The technical capability with the single induction line is about 5400 items per hour and it is limited by the capacity of the induction line. It seems prudent to assume that every level should have three induction lines, and also to assume that the target capacity of the single line will be 3000 items per hour, which gives the combined capacity of the single level about 9000 items per hour.

Claims

Patent claims

1. The sorting machine being a part of the sorting system, consisting of induction lines of the sorting machine, collection lines of the sorting machine made of chutes, reversible conveyors and the control system, characterised in that every level includes reversible belt conveyors (1), located inside the theoretic raster net (2) and that the number of levels (3) and raster net size (2) are not limited theoretically and that the amount of the area (4) limited by the outline of the machine and not used by the active sorting modules is close to zero, and also that more than half of the direction chutes (5) can be reached by at least two transport paths (6).

2. Machine according to claim 1, characterized in that the reversible belt conveyors (1) located in the raster net (2) are able to rotate around vertical axis (la) going through the center of the conveyor.

3. Machine according to claim 1, characterized in that the reversible belt conveyors (1) located in the raster net (2) are able to rotate around horizontal axis (lb) parallel to the axes of the reels of the reversible belt conveyors (1).

4. Machine according to claim 1, characterized in that it has an open architecture based on its modular and repetitive structure equivalent to its raster net (2).

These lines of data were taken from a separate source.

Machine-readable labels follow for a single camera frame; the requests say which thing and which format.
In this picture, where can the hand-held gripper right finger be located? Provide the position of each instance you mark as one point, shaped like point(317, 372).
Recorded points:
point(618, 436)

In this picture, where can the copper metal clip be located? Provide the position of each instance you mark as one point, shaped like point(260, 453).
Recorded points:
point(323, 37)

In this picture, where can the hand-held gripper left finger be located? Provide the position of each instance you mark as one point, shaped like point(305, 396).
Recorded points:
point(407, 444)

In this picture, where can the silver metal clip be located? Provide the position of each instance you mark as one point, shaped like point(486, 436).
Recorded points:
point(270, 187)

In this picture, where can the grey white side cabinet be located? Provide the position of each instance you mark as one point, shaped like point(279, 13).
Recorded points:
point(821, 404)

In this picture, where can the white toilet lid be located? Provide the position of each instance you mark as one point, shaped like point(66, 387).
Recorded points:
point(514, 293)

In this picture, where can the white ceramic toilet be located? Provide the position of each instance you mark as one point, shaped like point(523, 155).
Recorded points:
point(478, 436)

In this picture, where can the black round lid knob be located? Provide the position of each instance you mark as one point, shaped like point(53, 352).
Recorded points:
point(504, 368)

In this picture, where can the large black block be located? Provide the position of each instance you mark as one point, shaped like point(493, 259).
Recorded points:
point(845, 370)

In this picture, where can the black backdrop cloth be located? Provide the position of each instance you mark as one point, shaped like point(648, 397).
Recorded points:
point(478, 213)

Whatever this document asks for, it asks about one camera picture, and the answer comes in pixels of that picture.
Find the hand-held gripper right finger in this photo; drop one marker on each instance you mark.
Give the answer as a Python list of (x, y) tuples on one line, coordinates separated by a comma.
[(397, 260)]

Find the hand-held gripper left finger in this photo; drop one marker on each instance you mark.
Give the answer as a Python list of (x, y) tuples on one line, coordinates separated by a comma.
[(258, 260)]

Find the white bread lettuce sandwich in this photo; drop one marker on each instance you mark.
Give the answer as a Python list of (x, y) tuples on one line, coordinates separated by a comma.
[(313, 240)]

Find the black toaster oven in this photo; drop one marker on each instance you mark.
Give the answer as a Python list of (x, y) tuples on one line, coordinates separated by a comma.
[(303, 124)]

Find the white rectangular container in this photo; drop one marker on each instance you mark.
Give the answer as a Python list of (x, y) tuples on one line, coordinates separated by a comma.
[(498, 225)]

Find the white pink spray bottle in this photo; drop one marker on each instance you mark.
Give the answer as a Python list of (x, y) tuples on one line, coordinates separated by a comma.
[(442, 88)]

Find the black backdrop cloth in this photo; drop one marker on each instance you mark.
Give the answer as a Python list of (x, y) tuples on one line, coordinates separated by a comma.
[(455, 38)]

5. The method of the sorting of the items characterized in that the items provided by the induction lines (7) of the sorting system are transported along the axes of three-dimensional spatial system of coordinates in both senses of every direction and also rotate around horizontal or vertical axis while moving to the reversible conveyor (1) located on the adjacent raster (2) of the same or adjacent level (3), until they reach the collection line (8) made of chute or reversible conveyor (1), while their sorting occurs on the finite path leading from induction lines to collection lines (8) along the spatial track consisting of stages that reflect the movement of the reversible conveyors (1) designated by the control system's algorithm for given item's sorting.